■ **TASK TO COMPLETE**
Using the records that follow, copy every line containing the word "chair".

■ **SUPPLIED DATA**
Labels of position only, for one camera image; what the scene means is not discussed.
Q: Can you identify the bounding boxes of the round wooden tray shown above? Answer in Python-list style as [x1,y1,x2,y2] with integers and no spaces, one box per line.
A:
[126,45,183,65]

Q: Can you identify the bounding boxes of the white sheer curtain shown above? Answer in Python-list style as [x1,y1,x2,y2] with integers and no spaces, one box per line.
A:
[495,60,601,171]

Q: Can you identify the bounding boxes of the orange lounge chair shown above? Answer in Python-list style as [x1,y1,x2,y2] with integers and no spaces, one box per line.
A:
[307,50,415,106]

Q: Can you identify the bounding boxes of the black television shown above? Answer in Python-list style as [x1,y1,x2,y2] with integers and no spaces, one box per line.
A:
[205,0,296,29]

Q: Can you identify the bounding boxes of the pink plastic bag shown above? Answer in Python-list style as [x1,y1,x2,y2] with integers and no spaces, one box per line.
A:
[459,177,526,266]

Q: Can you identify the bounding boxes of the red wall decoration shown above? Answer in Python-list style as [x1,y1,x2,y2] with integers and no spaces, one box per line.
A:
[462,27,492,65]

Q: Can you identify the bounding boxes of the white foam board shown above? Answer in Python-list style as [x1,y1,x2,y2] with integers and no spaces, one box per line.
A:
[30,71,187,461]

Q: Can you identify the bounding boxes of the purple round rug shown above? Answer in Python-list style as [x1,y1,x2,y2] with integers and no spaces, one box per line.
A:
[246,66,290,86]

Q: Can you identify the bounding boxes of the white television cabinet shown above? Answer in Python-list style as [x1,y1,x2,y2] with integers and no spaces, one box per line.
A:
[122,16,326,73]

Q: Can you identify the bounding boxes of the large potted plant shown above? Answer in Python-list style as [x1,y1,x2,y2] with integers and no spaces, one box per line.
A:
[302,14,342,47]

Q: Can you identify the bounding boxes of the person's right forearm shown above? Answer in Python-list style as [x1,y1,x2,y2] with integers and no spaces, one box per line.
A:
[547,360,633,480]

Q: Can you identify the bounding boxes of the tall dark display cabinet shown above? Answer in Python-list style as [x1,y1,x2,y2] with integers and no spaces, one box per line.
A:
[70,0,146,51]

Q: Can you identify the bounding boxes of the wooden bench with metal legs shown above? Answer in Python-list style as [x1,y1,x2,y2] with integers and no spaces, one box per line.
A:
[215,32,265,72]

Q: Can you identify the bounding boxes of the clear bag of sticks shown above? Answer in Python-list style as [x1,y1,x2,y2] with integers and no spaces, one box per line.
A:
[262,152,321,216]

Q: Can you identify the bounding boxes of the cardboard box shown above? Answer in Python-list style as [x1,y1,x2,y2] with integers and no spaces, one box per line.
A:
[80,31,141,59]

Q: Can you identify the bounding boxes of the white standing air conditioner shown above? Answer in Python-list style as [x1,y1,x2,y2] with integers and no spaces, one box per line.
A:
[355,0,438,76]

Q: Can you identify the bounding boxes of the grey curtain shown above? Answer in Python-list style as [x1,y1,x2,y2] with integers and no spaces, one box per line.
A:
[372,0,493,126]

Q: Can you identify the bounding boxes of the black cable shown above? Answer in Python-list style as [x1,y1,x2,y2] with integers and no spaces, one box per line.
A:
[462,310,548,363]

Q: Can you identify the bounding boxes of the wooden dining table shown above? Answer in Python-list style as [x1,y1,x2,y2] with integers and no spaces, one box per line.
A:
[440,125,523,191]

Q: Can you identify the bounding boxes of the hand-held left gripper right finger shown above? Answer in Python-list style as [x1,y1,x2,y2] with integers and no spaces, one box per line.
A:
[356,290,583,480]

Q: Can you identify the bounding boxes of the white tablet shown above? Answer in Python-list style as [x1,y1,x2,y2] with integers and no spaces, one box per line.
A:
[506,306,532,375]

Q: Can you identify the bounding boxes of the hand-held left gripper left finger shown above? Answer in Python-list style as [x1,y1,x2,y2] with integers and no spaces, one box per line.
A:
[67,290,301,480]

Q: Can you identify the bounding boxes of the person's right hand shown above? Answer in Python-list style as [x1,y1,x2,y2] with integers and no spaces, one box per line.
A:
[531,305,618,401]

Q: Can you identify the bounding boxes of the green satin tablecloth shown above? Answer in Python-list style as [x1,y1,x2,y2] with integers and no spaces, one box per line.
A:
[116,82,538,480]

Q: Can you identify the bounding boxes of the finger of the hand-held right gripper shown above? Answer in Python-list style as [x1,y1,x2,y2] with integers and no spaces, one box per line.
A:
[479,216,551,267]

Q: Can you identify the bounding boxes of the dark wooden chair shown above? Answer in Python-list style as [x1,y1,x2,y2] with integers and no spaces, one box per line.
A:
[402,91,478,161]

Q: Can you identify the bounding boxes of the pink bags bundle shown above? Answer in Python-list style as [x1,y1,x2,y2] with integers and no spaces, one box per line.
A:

■ **OUTPUT OF THE TASK**
Q: Can you identify the bounding boxes of the orange lounge chair shown above? Answer in Python-list style as [x1,y1,x2,y2] with integers and no spaces, one box per line.
Q: Can you identify the bounding boxes of the dark wooden chair shown above? Answer in Python-list style as [x1,y1,x2,y2] with integers and no spaces, one box per line.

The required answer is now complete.